La recherche: innover pour s’adapter

novatriceExperimentale-1Pour engager l’agriculture sur des trajectoires de Transition, nous travaillons sur des modèles novateurs associant savoirs de terrain et savoirs scientifiques.

Comme les paysans, nous mettons en œuvre une agriculture nourricière, respectueuse de la nature et de ses cycles, des écosystèmes, de la vie des sols, de la biodiversité. Les stratégies d’adaptation et d’innovation font partie de l’ADN paysan, car l’agriculture paysanne est en lutte permanente pour sa survie en milieu économique hostile (les fameux marchés auto-régulés). Les CDLT vont pousser jusqu’au bout la logique d’innovation via une co-construction des savoirs entre producteurs-citoyens et scientifiques.
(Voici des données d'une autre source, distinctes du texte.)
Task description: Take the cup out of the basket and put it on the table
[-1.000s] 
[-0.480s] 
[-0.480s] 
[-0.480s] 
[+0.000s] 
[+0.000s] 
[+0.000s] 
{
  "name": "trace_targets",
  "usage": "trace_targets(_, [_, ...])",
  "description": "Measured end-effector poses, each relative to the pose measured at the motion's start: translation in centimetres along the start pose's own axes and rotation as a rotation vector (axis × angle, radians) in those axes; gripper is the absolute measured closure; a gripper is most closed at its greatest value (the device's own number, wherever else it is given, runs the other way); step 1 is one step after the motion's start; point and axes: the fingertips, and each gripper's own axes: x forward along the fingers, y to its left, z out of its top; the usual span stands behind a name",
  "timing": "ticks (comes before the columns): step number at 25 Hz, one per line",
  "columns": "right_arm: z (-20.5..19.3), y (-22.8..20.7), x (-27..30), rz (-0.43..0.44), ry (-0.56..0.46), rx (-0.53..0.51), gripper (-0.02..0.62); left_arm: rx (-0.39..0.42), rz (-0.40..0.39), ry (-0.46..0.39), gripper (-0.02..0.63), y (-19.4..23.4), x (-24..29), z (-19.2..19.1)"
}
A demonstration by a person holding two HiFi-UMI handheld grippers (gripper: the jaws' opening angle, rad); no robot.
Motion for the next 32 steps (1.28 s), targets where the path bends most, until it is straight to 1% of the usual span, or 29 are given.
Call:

Face aux mécanismes de « verrouillage » politiques et institutionnels qui entravent la nécessaire transformation des pratiques agricoles, la combinaison de diverses innovations sociales, organisationnelles, techniques qui émergent depuis plusieurs années semble en effet constituer une voie prometteuse pour faciliter et accélérer la Transition.

Dans cette veine, notre coopérative va en effet tenter de mettre en œuvre des pratiques innovantes en matières d’accès à la terre, de modalités de financement, de modèles agro-économiques, d’organisation plus collective du travail, de gouvernance démocratique, de création de lien entre les nouveaux producteurs non-issus du monde agricole (NIMAculteurs) et agriculteurs en place, de soutien à l’écologisation de l’agriculture conventionnelle, ainsi qu’en matière de stratégie d’essaimage.

Les alliances avec le monde de la recherche seront par ailleurs décisives, non seulement pour adapter l’appui à l’agriculture au contexte local mais, plus encore, pour faciliter les transferts et échanges entre les producteurs et scientifiques, pour créer de nouveaux savoirs de manière transdisciplinaire, et pour disséminer les innovations émancipatrices.

C’est pourquoi, en parallèle de nos activités de production, un pôle « recherche » de la coopérative travaille à l’amélioration, à la validation et à la légitimation de nos modèles économique, agricole et organisationnel. En 2014, une recherche-action menée par l’asbl GREOA a notamment permis de définir un premier modèle de production expérimental, en collaboration avec la Boutique des Sciences de l’UCL et l’asbl Barricade. Par ailleurs, un projet de thèse en agronomie vise à créer un outil de modélisation pour la conception, la gestion et l’évaluation dynamique des micro-fermes modulables des CDLT. Cet outil devra traduire en références les innovations techniques, économiques, sociales et organisationnelles dans lesquelles l’agriculture des micro-fermes innovantes est appelée à se développer. La thèse visera également à étudier comment ces innovations sont susceptibles de s’articuler entre elles, mais également avec les savoirs scientifiques agronomiques les plus pointus, pour créer des micro-fermes durables et duplicables/modulables selon les priorités des acteurs et le contexte.